The version being taken up by the House, sponsored by Rep. Robert Goodlatte, R-Va., would require that Congress not spend more than it receives in revenues unless three-fifths of both the House and the Senate vote to do so.

Republican leaders, trying to attract Democratic moderates, opted for the Goodlatte bill over tougher, tea party-backed versions that would put a tight cap on the federal budget and require a two-thirds vote in Congress to raise taxes.

The House vote is expected to be close, but the amendment faces a tougher road in the Democratic-controlled Senate. Proposed amendments to the Constitution must be approved by two-thirds majorities in both the House and the Senate and be ratified by three-fourths of state legislatures.

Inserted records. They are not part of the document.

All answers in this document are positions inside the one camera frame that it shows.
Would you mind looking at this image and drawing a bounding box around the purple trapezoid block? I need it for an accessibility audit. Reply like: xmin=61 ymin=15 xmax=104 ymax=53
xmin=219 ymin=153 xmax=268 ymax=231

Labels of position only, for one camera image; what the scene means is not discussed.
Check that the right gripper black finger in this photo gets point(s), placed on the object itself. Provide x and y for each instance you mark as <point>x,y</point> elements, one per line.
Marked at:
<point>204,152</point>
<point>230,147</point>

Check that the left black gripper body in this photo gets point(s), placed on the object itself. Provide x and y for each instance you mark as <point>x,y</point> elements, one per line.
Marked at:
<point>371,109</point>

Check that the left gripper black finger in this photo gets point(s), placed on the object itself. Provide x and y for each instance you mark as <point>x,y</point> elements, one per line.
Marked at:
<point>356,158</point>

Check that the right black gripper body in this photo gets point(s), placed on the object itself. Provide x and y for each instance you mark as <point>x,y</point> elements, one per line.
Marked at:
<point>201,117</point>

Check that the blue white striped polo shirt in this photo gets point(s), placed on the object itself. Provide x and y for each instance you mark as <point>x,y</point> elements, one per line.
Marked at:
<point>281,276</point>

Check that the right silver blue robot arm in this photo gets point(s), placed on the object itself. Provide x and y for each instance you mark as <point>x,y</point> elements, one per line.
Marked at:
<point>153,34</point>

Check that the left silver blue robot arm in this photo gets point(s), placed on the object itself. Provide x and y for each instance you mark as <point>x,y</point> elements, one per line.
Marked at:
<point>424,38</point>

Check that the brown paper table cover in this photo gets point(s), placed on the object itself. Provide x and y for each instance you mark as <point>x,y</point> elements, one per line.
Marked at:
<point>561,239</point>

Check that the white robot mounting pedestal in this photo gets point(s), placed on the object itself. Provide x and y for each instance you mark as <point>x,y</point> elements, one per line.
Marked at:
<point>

The White House said a balanced budget amendment would force the government to raise taxes and cut spending in bad economic times when there’s less money coming in, accelerating job losses. It said it could result in serious risks to the retirement security of millions of Americans, and result in big cuts to education, research and development, and other programs.

The House’s second-ranking Democrat, Steny Hoyer of Maryland, said he voted for a balanced-budget amendment in 1995, but would vote ‘no’ this time around. “Unfortunately, I did not contemplate the irresponsibility that I have seen fiscally” in the ensuing years and in recent months “where Republicans took America to the brink of default and placed the confidence of the world in America’s fiscal judgment at question.”

In 1995 an amendment similar to the Goodlatte measure passed the House but fell just one vote short in the Senate. Congress last voted on a balanced-budget amendment in 1997.